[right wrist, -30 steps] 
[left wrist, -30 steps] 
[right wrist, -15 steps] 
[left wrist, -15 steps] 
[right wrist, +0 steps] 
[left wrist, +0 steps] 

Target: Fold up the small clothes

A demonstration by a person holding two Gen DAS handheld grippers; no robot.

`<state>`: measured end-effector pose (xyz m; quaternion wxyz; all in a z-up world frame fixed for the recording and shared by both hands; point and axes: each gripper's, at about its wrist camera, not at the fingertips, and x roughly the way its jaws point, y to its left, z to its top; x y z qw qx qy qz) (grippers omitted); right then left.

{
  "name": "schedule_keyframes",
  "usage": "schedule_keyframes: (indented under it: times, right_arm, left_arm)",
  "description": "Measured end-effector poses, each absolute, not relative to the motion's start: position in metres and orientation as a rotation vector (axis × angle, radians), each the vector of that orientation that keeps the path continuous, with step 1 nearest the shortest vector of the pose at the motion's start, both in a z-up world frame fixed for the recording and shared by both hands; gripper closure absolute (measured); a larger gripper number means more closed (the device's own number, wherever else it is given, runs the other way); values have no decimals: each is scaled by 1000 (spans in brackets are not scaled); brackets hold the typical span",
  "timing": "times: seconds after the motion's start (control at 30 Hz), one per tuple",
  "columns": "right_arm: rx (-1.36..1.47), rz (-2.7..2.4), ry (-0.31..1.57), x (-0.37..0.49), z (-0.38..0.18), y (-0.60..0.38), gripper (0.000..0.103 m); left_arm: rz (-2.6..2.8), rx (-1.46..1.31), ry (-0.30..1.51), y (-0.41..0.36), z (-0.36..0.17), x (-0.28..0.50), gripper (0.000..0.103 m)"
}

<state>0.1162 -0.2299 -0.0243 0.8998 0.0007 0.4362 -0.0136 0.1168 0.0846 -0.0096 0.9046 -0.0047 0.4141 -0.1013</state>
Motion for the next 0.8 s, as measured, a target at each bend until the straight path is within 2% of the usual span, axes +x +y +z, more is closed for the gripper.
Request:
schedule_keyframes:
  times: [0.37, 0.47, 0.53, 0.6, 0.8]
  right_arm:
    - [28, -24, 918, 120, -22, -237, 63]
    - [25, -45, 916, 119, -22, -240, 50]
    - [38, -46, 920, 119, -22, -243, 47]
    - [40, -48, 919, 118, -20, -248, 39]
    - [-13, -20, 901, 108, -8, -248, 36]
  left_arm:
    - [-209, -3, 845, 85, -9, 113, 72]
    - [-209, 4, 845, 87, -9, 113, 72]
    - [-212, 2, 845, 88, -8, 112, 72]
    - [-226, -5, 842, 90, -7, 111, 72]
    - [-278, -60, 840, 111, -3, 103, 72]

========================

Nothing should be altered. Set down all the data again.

[right wrist, -30 steps] 
[left wrist, -30 steps] 
[right wrist, -15 steps] 
[left wrist, -15 steps] 
[right wrist, +0 steps] 
[left wrist, +0 steps] 

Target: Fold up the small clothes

A demonstration by a person holding two Gen DAS handheld grippers; no robot.

`<state>`: measured end-effector pose (xyz m; quaternion wxyz; all in a z-up world frame fixed for the recording and shared by both hands; point and axes: each gripper's, at about its wrist camera, not at the fingertips, and x roughly the way its jaws point, y to its left, z to its top; x y z qw qx qy qz) (grippers omitted); right then left.

{
  "name": "schedule_keyframes",
  "usage": "schedule_keyframes: (indented under it: times, right_arm, left_arm)",
  "description": "Measured end-effector poses, each absolute, not relative to the motion's start: position in metres and orientation as a rotation vector (axis × angle, radians), each the vector of that orientation that keeps the path continuous, with step 1 nearest the shortest vector of the pose at the motion's start, both in a z-up world frame fixed for the recording and shared by both hands; gripper closure absolute (measured); a larger gripper number means more closed (the device's own number, wherever else it is given, runs the other way); values have no decimals: each is scaled by 1000 (spans in brackets are not scaled); brackets hold the typical span",
  "timing": "times: seconds after the motion's start (control at 30 Hz), one per tuple",
  "columns": "right_arm: rx (-1.36..1.47), rz (-2.7..2.4), ry (-0.31..1.57), x (-0.37..0.49), z (-0.38..0.18), y (-0.60..0.38), gripper (0.000..0.103 m); left_arm: rz (-2.6..2.8), rx (-1.46..1.31), ry (-0.30..1.51), y (-0.41..0.36), z (-0.36..0.17), x (-0.28..0.50), gripper (0.000..0.103 m)"
}

<state>0.1162 -0.2299 -0.0243 0.8998 0.0007 0.4362 -0.0136 0.1168 0.0846 -0.0096 0.9046 -0.0047 0.4141 -0.1013</state>
Motion for the next 0.8 s, as measured, a target at each bend until the straight path is within 2% of the usual span, axes +x +y +z, more is closed for the gripper.
Request:
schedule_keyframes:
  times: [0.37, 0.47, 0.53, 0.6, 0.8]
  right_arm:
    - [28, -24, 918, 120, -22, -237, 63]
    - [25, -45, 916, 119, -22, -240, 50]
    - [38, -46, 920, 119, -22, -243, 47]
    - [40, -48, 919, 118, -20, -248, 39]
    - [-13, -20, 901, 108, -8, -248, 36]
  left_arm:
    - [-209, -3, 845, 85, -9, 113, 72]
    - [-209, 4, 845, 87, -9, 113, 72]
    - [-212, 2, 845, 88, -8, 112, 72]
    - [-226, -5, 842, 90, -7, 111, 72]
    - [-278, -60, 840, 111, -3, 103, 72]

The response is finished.